## Task material
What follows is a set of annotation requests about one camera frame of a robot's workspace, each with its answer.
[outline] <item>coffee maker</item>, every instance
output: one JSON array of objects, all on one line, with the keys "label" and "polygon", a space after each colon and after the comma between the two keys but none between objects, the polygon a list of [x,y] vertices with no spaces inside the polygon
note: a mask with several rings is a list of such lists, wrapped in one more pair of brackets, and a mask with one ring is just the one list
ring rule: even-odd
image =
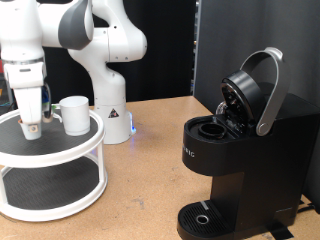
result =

## Task directions
Restate each entry word for word, please, but drop any images it holds.

## Output
What follows is a set of annotation requests about one camera frame of a robot's workspace, each with its answer.
[outline] <item>coffee maker</item>, every instance
output: one JSON array of objects, all on one line, with the keys "label" and "polygon", a space after each colon and after the comma between the two keys but none between objects, the polygon a list of [x,y] vertices with no spaces inside the polygon
note: a mask with several rings is a list of such lists, wrapped in one more pair of brackets, and a mask with one ring is just the one list
ring rule: even-odd
image =
result =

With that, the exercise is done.